Geological Inference from Textual Data using Word Embeddings
Nanmanas Linphrachaya, Irving Gómez-Méndez, Adil Siripatana
TL;DR
The paper tackles locating geological resources, notably lithium, by mining domain-specific texts with NLP using GloVe embeddings trained on British Columbia Geology data. It evaluates four dimensionality reduction methods—PCA, Autoencoder, VAE, and VAE-LSTM—to map high-dimensional embeddings into a 2D latent space and identify semantically related cities, validated against known lithium mines via cosine similarity and haversine distance. Results show non-linear approaches, especially Autoencoder, provide the strongest spatial alignment to actual deposits, outperforming linear PCA and other nonlinear variants in this setting. The study demonstrates that combining geoscience text mining with advanced dimensionality reduction can yield meaningful geospatial insights and suggests avenues for refinement, such as disambiguating city names and integrating additional geographic cues to broaden applicability.
Abstract
This research explores the use of Natural Language Processing (NLP) techniques to locate geological resources, with a specific focus on industrial minerals. By using word embeddings trained with the GloVe model, we extract semantic relationships between target keywords and a corpus of geological texts. The text is filtered to retain only words with geographical significance, such as city names, which are then ranked by their cosine similarity to the target keyword. Dimensional reduction techniques, including Principal Component Analysis (PCA), Autoencoder, Variational Autoencoder (VAE), and VAE with Long Short-Term Memory (VAE-LSTM), are applied to enhance feature extraction and improve the accuracy of semantic relations.
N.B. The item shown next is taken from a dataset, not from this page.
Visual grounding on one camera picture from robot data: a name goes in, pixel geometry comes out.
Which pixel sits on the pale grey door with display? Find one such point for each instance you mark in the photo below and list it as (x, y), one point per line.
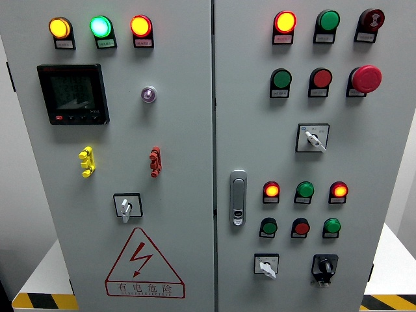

For benchmarking, we calculate the proximity between the ten cities most semantically related to the target keyword and identified mine locations using the haversine equation. The results demonstrate that combining NLP with dimensional reduction techniques provides meaningful insights into the spatial distribution of natural resources. Although the result shows to be in the same region as the supposed location, the accuracy has room for improvement.